*Task directions*
Write the listing below again, word for word.

*Data provided*
------------------------------

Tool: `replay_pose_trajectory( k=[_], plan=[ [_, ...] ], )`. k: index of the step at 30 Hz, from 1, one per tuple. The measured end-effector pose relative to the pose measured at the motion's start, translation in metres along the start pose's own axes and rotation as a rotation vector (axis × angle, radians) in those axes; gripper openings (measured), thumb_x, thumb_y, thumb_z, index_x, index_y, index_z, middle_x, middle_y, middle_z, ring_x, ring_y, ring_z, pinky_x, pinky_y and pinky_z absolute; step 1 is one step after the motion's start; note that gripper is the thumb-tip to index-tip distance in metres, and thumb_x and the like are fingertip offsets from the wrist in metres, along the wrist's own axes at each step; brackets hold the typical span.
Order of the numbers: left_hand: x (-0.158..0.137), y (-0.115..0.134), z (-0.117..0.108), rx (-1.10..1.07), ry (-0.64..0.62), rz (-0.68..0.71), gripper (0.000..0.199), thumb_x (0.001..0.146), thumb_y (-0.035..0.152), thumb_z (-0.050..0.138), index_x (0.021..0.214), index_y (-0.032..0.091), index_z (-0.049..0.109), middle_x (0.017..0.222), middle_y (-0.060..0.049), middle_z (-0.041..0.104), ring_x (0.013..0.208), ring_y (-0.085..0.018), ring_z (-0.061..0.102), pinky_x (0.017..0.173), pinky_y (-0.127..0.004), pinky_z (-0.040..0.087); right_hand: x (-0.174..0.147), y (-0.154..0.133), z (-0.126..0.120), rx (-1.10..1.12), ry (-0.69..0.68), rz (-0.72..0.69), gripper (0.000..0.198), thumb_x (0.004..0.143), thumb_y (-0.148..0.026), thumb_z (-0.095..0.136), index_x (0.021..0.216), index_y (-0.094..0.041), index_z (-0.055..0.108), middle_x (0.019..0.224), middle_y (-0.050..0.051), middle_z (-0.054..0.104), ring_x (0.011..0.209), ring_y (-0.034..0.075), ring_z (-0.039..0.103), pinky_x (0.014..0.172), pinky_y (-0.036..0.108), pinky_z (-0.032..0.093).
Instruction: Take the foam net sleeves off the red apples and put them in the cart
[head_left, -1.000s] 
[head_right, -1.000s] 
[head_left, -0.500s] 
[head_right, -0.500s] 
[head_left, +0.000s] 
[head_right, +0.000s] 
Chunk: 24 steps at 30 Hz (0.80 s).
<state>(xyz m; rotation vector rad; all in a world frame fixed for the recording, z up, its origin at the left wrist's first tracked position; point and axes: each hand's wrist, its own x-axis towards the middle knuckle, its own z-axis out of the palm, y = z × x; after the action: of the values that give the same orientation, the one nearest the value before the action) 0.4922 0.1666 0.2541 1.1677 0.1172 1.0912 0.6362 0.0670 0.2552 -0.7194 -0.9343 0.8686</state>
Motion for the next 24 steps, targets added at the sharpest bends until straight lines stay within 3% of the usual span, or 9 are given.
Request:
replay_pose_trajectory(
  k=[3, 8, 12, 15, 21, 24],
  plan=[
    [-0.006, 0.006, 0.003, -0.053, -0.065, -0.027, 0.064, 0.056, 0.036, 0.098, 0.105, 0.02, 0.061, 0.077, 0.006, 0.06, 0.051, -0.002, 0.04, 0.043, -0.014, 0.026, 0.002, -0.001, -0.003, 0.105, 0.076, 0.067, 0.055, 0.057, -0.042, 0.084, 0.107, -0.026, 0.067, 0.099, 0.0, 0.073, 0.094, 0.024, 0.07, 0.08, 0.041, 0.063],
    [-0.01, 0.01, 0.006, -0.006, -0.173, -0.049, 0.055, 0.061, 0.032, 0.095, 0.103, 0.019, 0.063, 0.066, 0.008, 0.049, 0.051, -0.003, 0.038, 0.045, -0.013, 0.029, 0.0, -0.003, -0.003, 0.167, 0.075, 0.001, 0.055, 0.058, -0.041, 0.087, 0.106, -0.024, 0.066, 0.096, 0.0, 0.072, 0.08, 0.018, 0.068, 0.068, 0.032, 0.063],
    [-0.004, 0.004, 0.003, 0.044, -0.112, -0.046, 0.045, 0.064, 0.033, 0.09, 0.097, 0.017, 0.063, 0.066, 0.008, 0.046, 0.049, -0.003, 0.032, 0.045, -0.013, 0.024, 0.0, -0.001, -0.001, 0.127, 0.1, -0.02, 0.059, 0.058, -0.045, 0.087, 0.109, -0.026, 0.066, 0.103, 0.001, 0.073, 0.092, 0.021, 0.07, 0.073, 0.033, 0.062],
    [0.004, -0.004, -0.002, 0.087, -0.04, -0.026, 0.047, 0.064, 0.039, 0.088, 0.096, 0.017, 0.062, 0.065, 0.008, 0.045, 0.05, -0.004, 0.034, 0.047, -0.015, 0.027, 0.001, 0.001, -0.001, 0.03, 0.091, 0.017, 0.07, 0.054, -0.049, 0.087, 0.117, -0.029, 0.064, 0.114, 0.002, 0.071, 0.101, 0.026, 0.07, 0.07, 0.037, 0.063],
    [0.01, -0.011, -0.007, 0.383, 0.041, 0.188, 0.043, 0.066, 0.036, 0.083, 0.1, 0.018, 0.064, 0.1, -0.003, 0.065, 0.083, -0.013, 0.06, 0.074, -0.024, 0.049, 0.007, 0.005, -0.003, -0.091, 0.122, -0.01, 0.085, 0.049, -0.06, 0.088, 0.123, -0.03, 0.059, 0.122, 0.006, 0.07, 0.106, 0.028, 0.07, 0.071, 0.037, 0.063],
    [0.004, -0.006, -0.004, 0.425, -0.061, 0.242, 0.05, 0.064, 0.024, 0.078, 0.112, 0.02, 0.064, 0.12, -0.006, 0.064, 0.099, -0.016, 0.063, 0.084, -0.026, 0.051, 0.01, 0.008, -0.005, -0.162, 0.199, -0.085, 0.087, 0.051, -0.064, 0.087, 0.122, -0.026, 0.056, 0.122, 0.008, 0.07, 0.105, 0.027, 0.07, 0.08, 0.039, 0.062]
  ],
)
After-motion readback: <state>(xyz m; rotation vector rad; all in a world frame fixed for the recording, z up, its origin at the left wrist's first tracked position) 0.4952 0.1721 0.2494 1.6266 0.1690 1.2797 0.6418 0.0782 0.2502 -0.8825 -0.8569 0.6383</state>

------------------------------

*Solution below*
Tool: `replay_pose_trajectory( k=[_], plan=[ [_, ...] ], )`. k: index of the step at 30 Hz, from 1, one per tuple. The measured end-effector pose relative to the pose measured at the motion's start, translation in metres along the start pose's own axes and rotation as a rotation vector (axis × angle, radians) in those axes; gripper openings (measured), thumb_x, thumb_y, thumb_z, index_x, index_y, index_z, middle_x, middle_y, middle_z, ring_x, ring_y, ring_z, pinky_x, pinky_y and pinky_z absolute; step 1 is one step after the motion's start; note that gripper is the thumb-tip to index-tip distance in metres, and thumb_x and the like are fingertip offsets from the wrist in metres, along the wrist's own axes at each step; brackets hold the typical span.
Order of the numbers: left_hand: x (-0.158..0.137), y (-0.115..0.134), z (-0.117..0.108), rx (-1.10..1.07), ry (-0.64..0.62), rz (-0.68..0.71), gripper (0.000..0.199), thumb_x (0.001..0.146), thumb_y (-0.035..0.152), thumb_z (-0.050..0.138), index_x (0.021..0.214), index_y (-0.032..0.091), index_z (-0.049..0.109), middle_x (0.017..0.222), middle_y (-0.060..0.049), middle_z (-0.041..0.104), ring_x (0.013..0.208), ring_y (-0.085..0.018), ring_z (-0.061..0.102), pinky_x (0.017..0.173), pinky_y (-0.127..0.004), pinky_z (-0.040..0.087); right_hand: x (-0.174..0.147), y (-0.154..0.133), z (-0.126..0.120), rx (-1.10..1.12), ry (-0.69..0.68), rz (-0.72..0.69), gripper (0.000..0.198), thumb_x (0.004..0.143), thumb_y (-0.148..0.026), thumb_z (-0.095..0.136), index_x (0.021..0.216), index_y (-0.094..0.041), index_z (-0.055..0.108), middle_x (0.019..0.224), middle_y (-0.050..0.051), middle_z (-0.054..0.104), ring_x (0.011..0.209), ring_y (-0.034..0.075), ring_z (-0.039..0.103), pinky_x (0.014..0.172), pinky_y (-0.036..0.108), pinky_z (-0.032..0.093).
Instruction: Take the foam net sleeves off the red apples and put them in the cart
[head_left, -1.000s] 
[head_right, -1.000s] 
[head_left, -0.500s] 
[head_right, -0.500s] 
[head_left, +0.000s] 
[head_right, +0.000s] 
Chunk: 24 steps at 30 Hz (0.80 s).
<state>(xyz m; rotation vector rad; all in a world frame fixed for the recording, z up, its origin at the left wrist's first tracked position; point and axes: each hand's wrist, its own x-axis towards the middle knuckle, its own z-axis out of the palm, y = z × x; after the action: of the values that give the same orientation, the one nearest the value before the action) 0.4922 0.1666 0.2541 1.1677 0.1172 1.0912 0.6362 0.0670 0.2552 -0.7194 -0.9343 0.8686</state>
Motion for the next 24 steps, targets added at the sharpest bends until straight lines stay within 3% of the usual span, or 9 are given.
Request:
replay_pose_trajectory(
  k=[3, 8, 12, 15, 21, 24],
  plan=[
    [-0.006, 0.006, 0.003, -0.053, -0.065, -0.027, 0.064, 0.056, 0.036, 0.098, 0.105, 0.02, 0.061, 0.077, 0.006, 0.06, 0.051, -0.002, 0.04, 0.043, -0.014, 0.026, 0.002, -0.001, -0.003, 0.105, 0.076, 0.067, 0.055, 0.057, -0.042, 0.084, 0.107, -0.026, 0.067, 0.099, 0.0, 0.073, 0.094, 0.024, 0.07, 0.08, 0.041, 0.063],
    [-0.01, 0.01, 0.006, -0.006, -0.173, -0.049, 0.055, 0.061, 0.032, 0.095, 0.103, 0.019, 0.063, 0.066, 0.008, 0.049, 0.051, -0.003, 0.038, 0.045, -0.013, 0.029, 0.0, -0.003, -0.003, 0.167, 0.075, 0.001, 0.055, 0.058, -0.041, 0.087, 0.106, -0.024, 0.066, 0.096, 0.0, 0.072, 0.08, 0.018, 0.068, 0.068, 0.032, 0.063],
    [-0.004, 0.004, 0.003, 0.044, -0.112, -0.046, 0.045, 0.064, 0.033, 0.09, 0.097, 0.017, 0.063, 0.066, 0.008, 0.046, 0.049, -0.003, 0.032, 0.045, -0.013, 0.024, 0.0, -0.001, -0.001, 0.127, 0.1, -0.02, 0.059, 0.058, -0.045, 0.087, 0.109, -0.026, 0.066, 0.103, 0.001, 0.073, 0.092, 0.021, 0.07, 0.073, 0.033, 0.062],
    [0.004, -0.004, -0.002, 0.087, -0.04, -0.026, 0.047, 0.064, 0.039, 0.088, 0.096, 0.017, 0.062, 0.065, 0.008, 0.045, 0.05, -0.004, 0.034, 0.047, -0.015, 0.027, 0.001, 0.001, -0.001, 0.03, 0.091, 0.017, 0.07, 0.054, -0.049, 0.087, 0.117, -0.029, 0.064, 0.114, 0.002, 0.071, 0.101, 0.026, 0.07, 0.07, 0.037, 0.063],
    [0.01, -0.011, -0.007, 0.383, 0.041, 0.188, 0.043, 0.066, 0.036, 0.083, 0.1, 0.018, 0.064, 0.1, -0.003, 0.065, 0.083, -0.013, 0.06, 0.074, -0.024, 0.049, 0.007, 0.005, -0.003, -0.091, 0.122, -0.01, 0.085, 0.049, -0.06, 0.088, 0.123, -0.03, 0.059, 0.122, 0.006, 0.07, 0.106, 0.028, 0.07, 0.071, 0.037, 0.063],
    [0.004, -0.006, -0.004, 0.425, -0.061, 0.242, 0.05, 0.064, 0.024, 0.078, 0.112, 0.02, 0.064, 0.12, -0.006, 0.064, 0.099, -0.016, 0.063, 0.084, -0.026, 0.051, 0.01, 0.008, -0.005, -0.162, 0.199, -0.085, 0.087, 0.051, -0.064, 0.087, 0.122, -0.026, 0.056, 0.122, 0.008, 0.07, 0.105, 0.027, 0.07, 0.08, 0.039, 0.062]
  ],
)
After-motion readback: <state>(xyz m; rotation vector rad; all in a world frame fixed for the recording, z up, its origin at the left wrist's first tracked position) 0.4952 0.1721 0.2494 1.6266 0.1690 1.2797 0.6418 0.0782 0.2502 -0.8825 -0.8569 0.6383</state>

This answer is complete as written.